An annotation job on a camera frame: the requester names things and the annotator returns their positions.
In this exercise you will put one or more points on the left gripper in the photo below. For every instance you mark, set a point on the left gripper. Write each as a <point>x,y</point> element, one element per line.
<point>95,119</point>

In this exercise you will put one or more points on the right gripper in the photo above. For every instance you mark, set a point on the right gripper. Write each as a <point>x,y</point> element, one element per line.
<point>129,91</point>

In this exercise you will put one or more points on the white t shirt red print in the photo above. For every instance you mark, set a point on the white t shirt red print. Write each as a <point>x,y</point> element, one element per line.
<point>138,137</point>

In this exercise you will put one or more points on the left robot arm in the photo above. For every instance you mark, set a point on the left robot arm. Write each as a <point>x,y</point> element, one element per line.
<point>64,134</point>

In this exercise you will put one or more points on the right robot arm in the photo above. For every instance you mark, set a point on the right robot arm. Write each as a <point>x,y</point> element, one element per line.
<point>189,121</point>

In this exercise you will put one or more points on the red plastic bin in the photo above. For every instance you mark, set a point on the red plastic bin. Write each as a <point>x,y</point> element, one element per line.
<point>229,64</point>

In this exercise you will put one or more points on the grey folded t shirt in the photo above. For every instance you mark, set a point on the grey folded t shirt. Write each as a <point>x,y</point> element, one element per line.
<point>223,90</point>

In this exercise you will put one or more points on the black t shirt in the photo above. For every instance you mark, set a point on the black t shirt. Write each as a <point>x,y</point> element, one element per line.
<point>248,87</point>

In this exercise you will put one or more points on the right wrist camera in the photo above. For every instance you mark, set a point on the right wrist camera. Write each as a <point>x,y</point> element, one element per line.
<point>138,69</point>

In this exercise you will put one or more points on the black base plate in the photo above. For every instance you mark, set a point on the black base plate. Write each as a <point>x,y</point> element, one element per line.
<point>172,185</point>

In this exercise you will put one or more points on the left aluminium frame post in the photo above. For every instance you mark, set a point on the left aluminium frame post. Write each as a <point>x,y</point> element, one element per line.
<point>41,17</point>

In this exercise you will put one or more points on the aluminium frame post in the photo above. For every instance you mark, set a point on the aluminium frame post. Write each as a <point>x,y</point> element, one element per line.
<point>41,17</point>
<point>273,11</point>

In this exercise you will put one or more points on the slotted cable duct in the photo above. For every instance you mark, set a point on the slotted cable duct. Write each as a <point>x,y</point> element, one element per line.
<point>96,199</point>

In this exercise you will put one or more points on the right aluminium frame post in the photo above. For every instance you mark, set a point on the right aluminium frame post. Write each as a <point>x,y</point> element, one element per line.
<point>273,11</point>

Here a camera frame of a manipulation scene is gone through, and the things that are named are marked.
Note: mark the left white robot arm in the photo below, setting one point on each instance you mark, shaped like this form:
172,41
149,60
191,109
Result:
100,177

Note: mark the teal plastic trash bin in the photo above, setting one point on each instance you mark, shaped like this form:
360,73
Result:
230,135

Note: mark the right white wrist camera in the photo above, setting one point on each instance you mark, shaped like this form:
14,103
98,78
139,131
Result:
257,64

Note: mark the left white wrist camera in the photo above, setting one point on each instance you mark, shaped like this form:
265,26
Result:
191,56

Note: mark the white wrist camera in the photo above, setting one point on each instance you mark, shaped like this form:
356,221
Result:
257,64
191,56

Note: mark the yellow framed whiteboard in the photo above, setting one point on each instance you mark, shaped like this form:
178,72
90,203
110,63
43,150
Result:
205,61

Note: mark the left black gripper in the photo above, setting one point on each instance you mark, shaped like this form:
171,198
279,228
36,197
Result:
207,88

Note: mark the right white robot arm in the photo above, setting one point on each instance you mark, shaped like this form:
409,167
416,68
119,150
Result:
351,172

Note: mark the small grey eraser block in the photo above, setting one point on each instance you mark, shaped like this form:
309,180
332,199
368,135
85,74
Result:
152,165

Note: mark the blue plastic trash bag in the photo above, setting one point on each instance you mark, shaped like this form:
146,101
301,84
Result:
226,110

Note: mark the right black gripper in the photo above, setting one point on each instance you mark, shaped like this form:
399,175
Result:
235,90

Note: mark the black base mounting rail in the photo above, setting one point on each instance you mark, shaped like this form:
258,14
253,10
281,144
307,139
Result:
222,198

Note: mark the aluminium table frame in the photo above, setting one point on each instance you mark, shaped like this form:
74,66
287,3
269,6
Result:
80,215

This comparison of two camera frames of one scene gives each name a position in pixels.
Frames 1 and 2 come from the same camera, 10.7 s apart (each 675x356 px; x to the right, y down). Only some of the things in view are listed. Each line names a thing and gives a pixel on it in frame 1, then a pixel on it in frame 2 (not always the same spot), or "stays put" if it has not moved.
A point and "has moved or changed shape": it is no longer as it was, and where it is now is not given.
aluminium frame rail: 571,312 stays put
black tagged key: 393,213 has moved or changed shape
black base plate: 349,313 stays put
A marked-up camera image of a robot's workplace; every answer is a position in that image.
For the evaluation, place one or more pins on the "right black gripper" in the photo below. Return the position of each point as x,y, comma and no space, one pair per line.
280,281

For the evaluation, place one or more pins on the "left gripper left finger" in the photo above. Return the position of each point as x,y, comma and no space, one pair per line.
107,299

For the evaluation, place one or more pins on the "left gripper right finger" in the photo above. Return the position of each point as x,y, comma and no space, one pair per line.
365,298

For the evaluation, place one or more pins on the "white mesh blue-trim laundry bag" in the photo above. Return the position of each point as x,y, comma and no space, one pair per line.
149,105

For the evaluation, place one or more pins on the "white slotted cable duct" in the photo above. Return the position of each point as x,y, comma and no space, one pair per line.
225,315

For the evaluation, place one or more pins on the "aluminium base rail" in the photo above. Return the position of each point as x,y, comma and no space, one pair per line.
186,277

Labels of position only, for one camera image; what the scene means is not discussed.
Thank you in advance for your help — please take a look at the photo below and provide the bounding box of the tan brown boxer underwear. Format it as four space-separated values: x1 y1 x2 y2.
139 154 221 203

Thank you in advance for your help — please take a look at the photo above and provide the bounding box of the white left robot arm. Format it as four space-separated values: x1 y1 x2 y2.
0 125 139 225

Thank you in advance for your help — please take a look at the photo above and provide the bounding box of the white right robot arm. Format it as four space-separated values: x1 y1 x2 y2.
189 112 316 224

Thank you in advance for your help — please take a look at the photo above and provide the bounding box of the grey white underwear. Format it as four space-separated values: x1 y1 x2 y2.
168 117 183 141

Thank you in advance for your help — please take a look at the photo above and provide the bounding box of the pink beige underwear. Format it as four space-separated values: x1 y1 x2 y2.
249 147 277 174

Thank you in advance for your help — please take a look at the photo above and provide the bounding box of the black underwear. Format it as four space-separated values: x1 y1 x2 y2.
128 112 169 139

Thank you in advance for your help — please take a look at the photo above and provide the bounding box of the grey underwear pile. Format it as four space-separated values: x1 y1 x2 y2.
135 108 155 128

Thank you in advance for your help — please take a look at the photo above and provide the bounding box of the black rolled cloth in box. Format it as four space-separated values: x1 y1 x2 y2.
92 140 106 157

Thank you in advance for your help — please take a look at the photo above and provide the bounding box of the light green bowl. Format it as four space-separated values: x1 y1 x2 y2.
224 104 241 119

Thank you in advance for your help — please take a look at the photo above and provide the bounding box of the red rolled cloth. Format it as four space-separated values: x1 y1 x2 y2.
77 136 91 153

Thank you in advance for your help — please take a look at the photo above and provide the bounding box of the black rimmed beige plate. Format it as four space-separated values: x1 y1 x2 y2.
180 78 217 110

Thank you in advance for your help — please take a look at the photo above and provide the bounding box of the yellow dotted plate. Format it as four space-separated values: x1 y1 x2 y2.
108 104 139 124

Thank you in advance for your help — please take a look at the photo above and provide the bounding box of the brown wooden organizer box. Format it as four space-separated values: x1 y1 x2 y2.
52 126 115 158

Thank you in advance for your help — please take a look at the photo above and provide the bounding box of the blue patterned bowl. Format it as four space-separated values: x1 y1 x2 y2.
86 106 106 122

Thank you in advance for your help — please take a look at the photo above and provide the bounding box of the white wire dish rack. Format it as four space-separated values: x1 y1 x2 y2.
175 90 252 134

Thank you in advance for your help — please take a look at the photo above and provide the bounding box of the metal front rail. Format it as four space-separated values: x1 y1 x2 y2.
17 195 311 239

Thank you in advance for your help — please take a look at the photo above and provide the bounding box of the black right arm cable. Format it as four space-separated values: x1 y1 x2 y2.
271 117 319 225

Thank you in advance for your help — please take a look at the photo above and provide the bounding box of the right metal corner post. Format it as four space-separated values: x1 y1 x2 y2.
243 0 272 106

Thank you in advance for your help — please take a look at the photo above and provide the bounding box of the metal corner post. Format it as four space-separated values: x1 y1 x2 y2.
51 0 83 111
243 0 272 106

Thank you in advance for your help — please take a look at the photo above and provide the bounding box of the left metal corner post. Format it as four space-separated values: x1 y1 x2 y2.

......

Exercise requirements: From the material above, copy each line that includes the word "changed".

Solution for this exercise:
A point and "has moved or changed shape": it is no longer as it was, and where it is now is not given.
black tagged key: 393,213 has moved or changed shape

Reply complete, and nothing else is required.